I'm not suggesting condemning anyone. Just condemning their views and making it publicly unacceptable, and perhaps letting that provide some advice to immigration policy. Similar to how the Mormon church was let know in no uncertain terms that racial discrimination was not OK, despite their religion.[1]

A blanket ban (based on what, like you say, professed religion?) is extremely uncomfortable for exactly the reasons you lay out. But so is pretending there's nothing objectionable and that there's just a few people here and there that have "extreme" views.

My only point in this whole thread is that the reason a lot of people might be leaning right is that the left politicians I've seen don't seem to be willing to admit there might be belief issues. No need to condemn anyone, just condemn certain views. Note some ideas are not OK, and that the US or EU's values need to win out.

1: https://en.wikipedia.org/wiki/Black_people_and_Mormonism

1 comments

> But so is pretending there's nothing objectionable and that there's just a few people here and there that have "extreme" views.

I'm not pretending; it's just a few. Just because I disagree doesn't mean I'm pretending - maybe you're wrong.

Can you point to one U.S. immigrant who has stoned another American for adultery (referring to your other post)? Do you have any data of such problems actually existing? It's obviously absurd to claim these things will happen.

I think you are wrong about "belief issues"; it's just an alarmist response to normal human behavior based on a very simplistic model. People in poor, undemocratic countries have less understanding of these things than people brought up in the West. But the U.S. has been integrating those people for hundreds of years - Europe wasn't always a bastion of liberty and democracy - and almost all Americans descend from immigrants from (then) non-democratic countries. I would guess.

Have some faith in the values of democracy, liberty, and tolerance: They do have very broad appeal and are adopted by nations world-wide, from Japan to Indonesia to India to Botswana to Brazil. You might recall many Mideast countries recently had revolts pushing for those things. Finally, most immigrants know the U.S. stands for freedom and choose it.

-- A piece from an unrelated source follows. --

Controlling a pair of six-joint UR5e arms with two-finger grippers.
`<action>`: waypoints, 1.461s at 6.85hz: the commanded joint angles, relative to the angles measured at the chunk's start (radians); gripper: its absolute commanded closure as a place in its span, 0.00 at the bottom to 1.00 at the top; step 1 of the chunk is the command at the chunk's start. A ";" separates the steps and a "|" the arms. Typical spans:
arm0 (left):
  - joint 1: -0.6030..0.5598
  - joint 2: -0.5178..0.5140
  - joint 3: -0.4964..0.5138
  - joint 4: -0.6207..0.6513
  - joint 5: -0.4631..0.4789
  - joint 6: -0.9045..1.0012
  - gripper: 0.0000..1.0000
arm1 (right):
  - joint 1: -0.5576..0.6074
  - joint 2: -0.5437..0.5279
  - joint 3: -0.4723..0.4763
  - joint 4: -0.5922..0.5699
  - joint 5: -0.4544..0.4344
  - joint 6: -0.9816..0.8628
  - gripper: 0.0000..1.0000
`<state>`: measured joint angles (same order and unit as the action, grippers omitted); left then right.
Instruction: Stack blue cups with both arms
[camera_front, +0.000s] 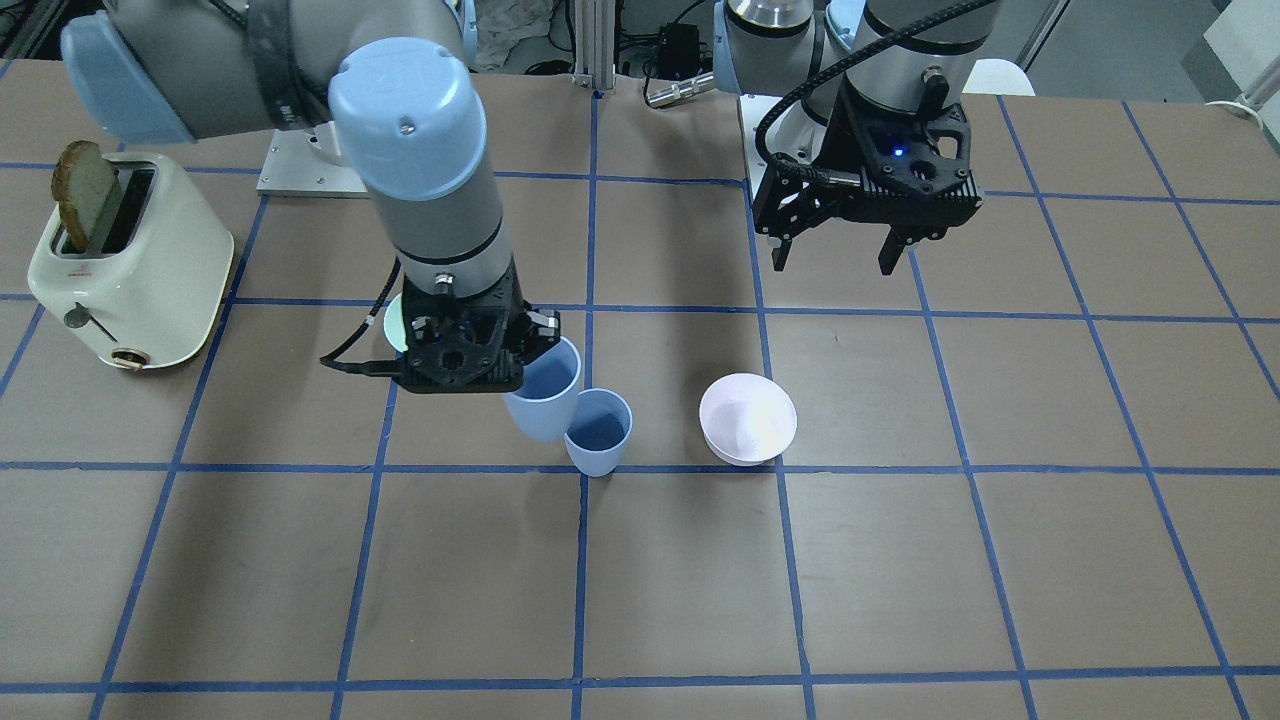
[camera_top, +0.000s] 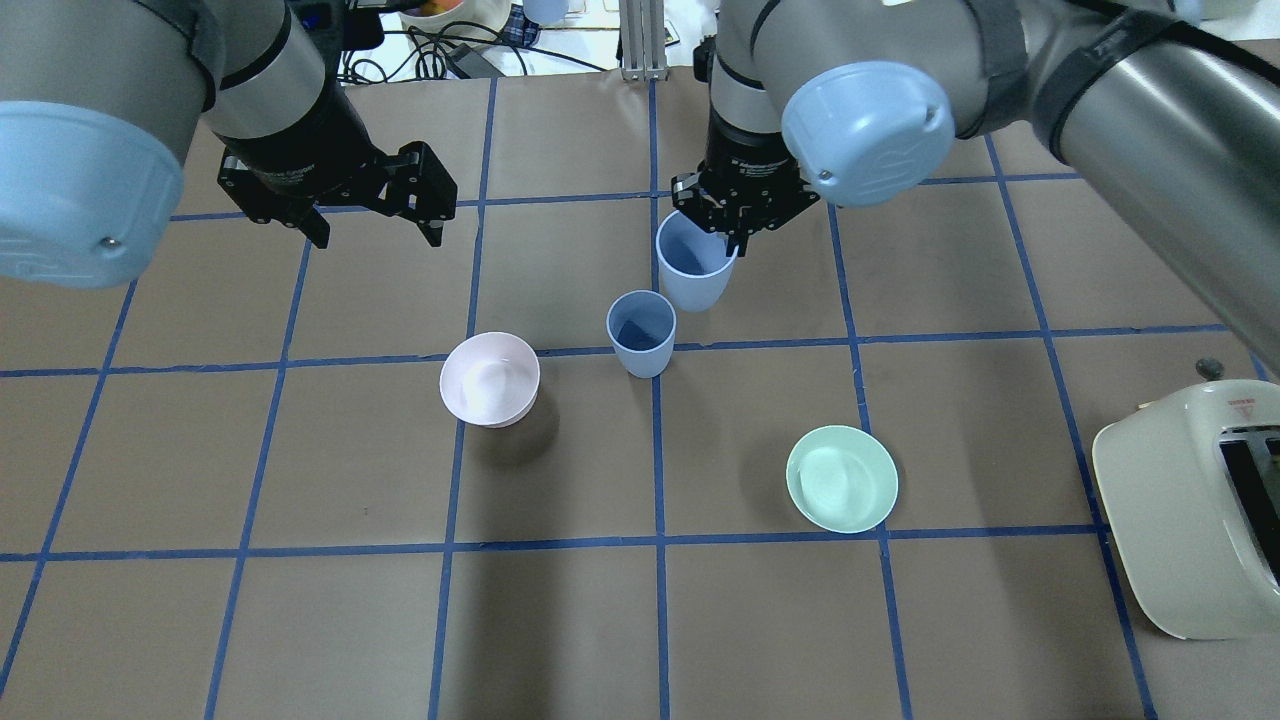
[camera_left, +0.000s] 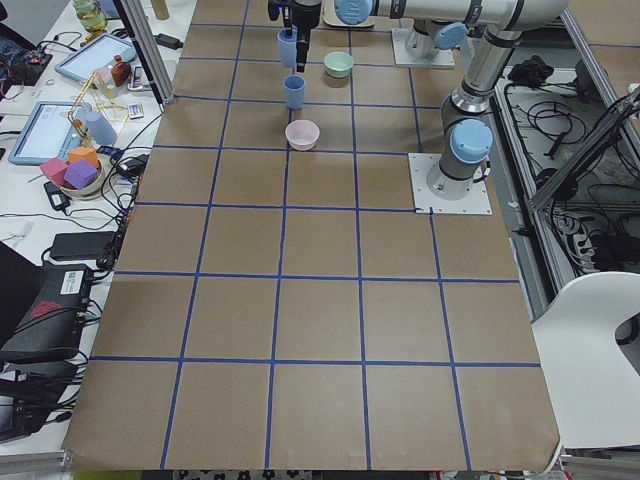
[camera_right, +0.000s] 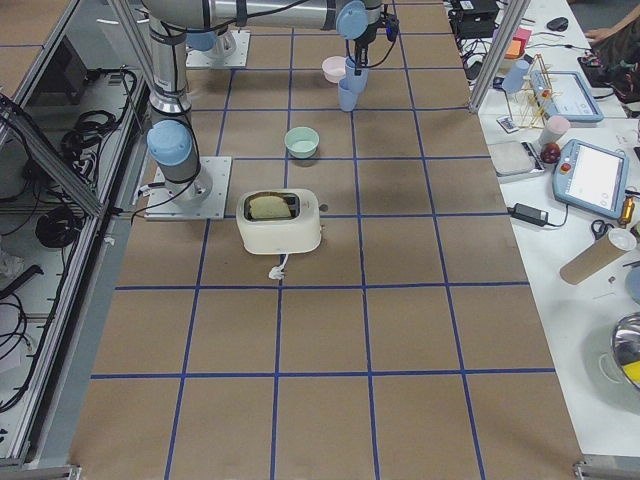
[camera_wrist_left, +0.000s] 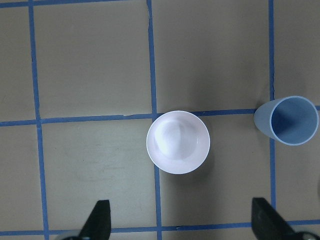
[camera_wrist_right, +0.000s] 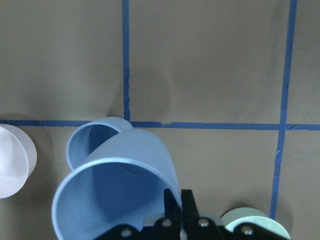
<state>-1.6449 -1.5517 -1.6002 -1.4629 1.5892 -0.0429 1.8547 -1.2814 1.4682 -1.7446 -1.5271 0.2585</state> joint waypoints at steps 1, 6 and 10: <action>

FWIW I don't entirely disagree with your conclusion. But:

>it's just a few

Going off the percentage numbers from Pew and the demos from Wikipedia, I get these numbers for those in favour of death for apostasy: 50M in Egypt. 53M in Bangladesh. Around 110M in Pakistan. That's 200M people right there -- how can that be a "few" in any meaning of the word?

Egypt was one of those countries with revolutions, wasn't it? Jordan is rated the most free or democratic among Arab countries, yet over half the population is in favour of death for leaving a religion.

Unless these numbers are totally wrong (and I'd love to hear that), I'm not sure this is just alarmist. But at any right, it should explain why these right wing politicians are getting support. Someone looks at these surveys, sees these numbers. Then a leader gets on the TV says there's zero problem with Islam, that it's all peaceful people, and only a few extremists. So are the surveys/research simply and utterly wrong?

Maybe it does not matter, and people that migrate will drop those views, or the ones without those views are the only ones that want to come. But I think plenty of people view it dishonest to claim there's no issue with those beliefs in the first place.

Again, thank you for explaining. This thread has given me some points to consider even if I don't agree.

So what?

If they want to come to our countries, they have to respect our laws.

They want to stone people? Jail them.

Those nations aren't a threat to our civilization precisely because of how their society works. They distrust themselves far too much to wage a jihad against our civilization.